In December of 2018, while in the midst of Epiphany’s construction, we hosted a tour for about 15 of the last remaining church members. There were tears of sadness and joy. To many, the church was where they had spent a great part of their lives. They had many stories to share about how the Church of the Epiphany touched and changed their lives. We feel honored that our project, the Epiphany Center for the Arts, was able to give new life to the former church. The doors are now open, and people from all of Chicago’s 77 communities and beyond have received the gift of having access to this wonderful property again. Epiphany is exceptional in its mission to exist “For the Good of Art, Entertainment, and Events.” The cornerstone of the church is carved “For the Good of Men”.


David Chase & Kimberly Rachal

We have made an immediate impact on our Chicago West Side community by saving the building from demolition. After the church closed in 2011, it had an uncertain future. In a neighborhood that has seen its own large share of tear downs, the former Church of the Epiphany will remain a community anchor as it has been since 1885. Our mission is to instill an artistic cultural experience in all patrons who cross our threshold with the hope that each will be inspired to realize their own Epiphany. We fulfill this mission every day by offering our neighborhood a place for meetings, for making and viewing art, for celebrations or even just for getting a cup of coffee and a bagel. This section of busy Ashland Avenue still doesn’t have many businesses or institutions for community gatherings and we’re proud to have been a part in creating such a space for our neighbors.

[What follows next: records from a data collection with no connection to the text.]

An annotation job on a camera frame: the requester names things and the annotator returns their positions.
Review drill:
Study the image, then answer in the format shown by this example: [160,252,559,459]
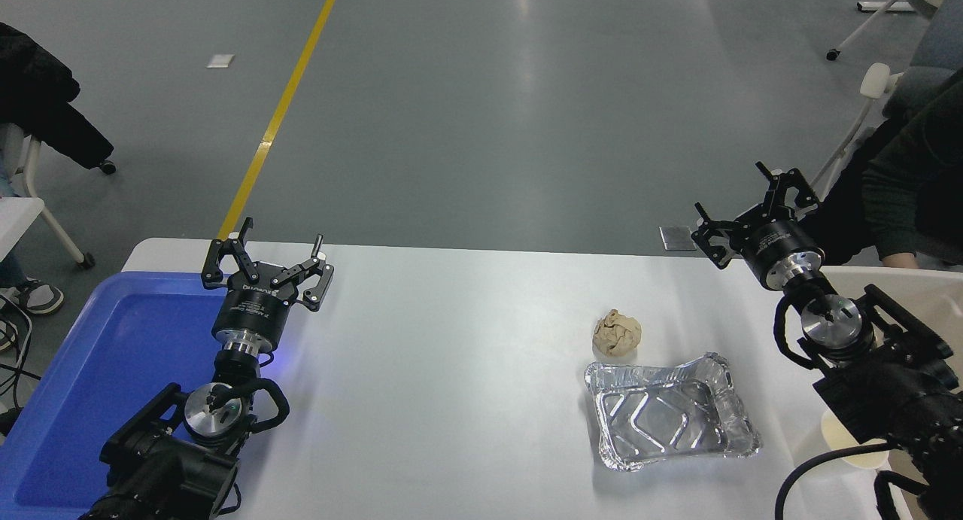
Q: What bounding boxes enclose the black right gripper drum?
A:
[740,216,822,287]

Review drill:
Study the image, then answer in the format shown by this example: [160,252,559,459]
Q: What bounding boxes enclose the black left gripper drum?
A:
[212,274,299,347]

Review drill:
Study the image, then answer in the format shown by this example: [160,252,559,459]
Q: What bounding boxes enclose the white paper cup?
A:
[791,409,891,482]

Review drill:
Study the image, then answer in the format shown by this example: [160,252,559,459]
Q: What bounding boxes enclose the person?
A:
[797,68,963,269]
[0,22,116,352]

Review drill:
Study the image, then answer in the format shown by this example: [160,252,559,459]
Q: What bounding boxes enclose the crumpled tan paper ball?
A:
[592,309,643,359]

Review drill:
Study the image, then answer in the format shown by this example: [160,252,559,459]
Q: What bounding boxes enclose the blue plastic tray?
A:
[0,271,231,520]

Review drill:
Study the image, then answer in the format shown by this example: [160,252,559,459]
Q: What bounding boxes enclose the large pale bin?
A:
[801,266,963,520]

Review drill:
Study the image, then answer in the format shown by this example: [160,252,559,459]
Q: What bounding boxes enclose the silver foil tray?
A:
[584,352,763,473]

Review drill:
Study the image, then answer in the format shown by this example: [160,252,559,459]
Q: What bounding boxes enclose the white chair base with caster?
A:
[826,0,950,62]

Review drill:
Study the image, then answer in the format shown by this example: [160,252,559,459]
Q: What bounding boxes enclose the small white side table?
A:
[0,196,47,263]

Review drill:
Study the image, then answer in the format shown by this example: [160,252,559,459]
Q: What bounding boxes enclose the grey chair with white frame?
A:
[811,0,963,199]

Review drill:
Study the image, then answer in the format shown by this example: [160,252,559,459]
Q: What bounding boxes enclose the black floor cables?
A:
[0,290,35,415]

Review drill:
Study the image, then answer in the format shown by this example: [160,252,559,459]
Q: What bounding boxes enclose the white frame chair with casters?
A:
[0,125,97,271]

The COVID-19 pandemic limited our construction and early programming in 2020 and early 2021. Construction was far enough along that in early March 2020 the City of Chicago, with oversight by the Department of Buildings and encouragement from the Department of Cultural Affairs and Special Events (DCASE), authorized temporary occupancy for two private events. The following week, Mayor Lightfoot and Governor J.B Pritzker implemented strict social distancing and business protocols to fight the virus; though construction stopped briefly as we coordinated with our trades, rehab work resumed later in March 2020 and by Fall 2020 we began to host our first (very small) events.

Like Victory Boyd’s song ‘Against the Wind,’ Epiphany persevered and over the course of six weeks, we were allowed to open to the public, albeit with continued restrictions. After hosting 15 live performances in The Sanctuary and two exhibitions in the Catacombs, then, as quickly as we had opened, Epiphany closed again in late 2020 due to COVID restrictions. This time, with construction all but completed and a skeletal staff, we were facing an uncertain future. Operating reserves and construction loans dwindled and the obligation to start funding permanent financing loomed on the horizon. Thankfully, First Eagle Bank and West Town Bank & Trust came to our aid and Epiphany would be stabilized for at least the foreseeable future. Finally, Epiphany re-opened on March 1, 2021.

In Spring 2021, we are finally seeing our vision for Epiphany in action. Today, Epiphany is operating Thursday through Saturday. Its Café Bar is fully activated as are its four performing arts venues and five of its eight galleries. Soon, we will expand to Wednesday and Sunday. And, we have increased occupancy from no more than 50 per venue to over 10, all the while exercising reasonable, safe and stringent COVID-safe protocols.